Each of the entries below should be written out exactly as it reads.

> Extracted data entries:

****

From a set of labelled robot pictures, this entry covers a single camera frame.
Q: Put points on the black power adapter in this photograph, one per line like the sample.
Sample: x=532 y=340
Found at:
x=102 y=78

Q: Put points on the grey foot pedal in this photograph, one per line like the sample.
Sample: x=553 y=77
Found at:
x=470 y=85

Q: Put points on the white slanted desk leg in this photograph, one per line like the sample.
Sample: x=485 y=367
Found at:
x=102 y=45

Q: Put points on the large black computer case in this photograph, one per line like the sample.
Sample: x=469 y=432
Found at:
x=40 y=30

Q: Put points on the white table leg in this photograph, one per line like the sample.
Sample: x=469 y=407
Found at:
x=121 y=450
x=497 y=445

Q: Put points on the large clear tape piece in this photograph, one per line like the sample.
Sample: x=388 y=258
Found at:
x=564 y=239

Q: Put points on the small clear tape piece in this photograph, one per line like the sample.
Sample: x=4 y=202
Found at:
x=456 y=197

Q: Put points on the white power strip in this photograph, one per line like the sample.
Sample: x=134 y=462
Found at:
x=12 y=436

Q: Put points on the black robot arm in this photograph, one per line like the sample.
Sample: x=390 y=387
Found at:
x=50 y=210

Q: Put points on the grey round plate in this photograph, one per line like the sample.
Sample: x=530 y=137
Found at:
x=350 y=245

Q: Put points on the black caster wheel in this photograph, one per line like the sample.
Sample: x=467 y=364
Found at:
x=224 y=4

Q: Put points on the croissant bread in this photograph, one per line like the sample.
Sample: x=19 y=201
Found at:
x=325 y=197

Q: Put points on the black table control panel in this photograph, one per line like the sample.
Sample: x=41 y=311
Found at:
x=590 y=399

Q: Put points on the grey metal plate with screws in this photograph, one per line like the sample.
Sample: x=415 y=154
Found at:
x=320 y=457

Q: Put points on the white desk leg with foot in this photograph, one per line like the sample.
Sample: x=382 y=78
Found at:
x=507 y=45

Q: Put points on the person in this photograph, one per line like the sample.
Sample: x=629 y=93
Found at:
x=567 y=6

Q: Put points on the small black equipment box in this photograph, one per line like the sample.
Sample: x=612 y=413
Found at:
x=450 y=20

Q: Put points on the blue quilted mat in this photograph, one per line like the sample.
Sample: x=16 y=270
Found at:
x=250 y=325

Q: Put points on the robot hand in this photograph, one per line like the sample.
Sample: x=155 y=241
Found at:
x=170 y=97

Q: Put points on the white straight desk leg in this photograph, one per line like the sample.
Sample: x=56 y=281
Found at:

****

> WRITTEN REPLY:
From a set of labelled robot pictures, this entry covers a single camera frame.
Q: Put points on the black power adapter in this photograph, one per line like the sample.
Sample: x=532 y=340
Found at:
x=102 y=78

Q: Put points on the grey foot pedal in this photograph, one per line like the sample.
Sample: x=553 y=77
Found at:
x=470 y=85

Q: Put points on the white slanted desk leg in this photograph, one per line like the sample.
Sample: x=485 y=367
Found at:
x=102 y=45

Q: Put points on the large black computer case in this photograph, one per line like the sample.
Sample: x=469 y=432
Found at:
x=40 y=30

Q: Put points on the white table leg in this photograph, one per line like the sample.
Sample: x=469 y=407
Found at:
x=121 y=450
x=497 y=445

Q: Put points on the large clear tape piece in this photograph, one per line like the sample.
Sample: x=388 y=258
Found at:
x=564 y=239

Q: Put points on the small clear tape piece in this photograph, one per line like the sample.
Sample: x=4 y=202
Found at:
x=456 y=197

Q: Put points on the white power strip in this photograph, one per line like the sample.
Sample: x=134 y=462
Found at:
x=12 y=436

Q: Put points on the black robot arm in this photograph, one per line like the sample.
Sample: x=390 y=387
Found at:
x=50 y=210

Q: Put points on the grey round plate in this photograph, one per line like the sample.
Sample: x=530 y=137
Found at:
x=350 y=245

Q: Put points on the black caster wheel in this photograph, one per line like the sample.
Sample: x=467 y=364
Found at:
x=224 y=4

Q: Put points on the croissant bread in this photograph, one per line like the sample.
Sample: x=19 y=201
Found at:
x=325 y=197

Q: Put points on the black table control panel in this photograph, one per line like the sample.
Sample: x=41 y=311
Found at:
x=590 y=399

Q: Put points on the grey metal plate with screws in this photograph, one per line like the sample.
Sample: x=415 y=154
Found at:
x=320 y=457

Q: Put points on the white desk leg with foot in this photograph, one per line like the sample.
Sample: x=382 y=78
Found at:
x=507 y=45

Q: Put points on the person in this photograph, one per line like the sample.
Sample: x=629 y=93
Found at:
x=567 y=6

Q: Put points on the small black equipment box in this photograph, one per line like the sample.
Sample: x=612 y=413
Found at:
x=450 y=20

Q: Put points on the blue quilted mat in this photograph, one per line like the sample.
Sample: x=16 y=270
Found at:
x=250 y=325

Q: Put points on the robot hand in this photograph, one per line like the sample.
Sample: x=155 y=241
Found at:
x=170 y=97

Q: Put points on the white straight desk leg in this photograph, one per line like the sample.
Sample: x=56 y=281
Found at:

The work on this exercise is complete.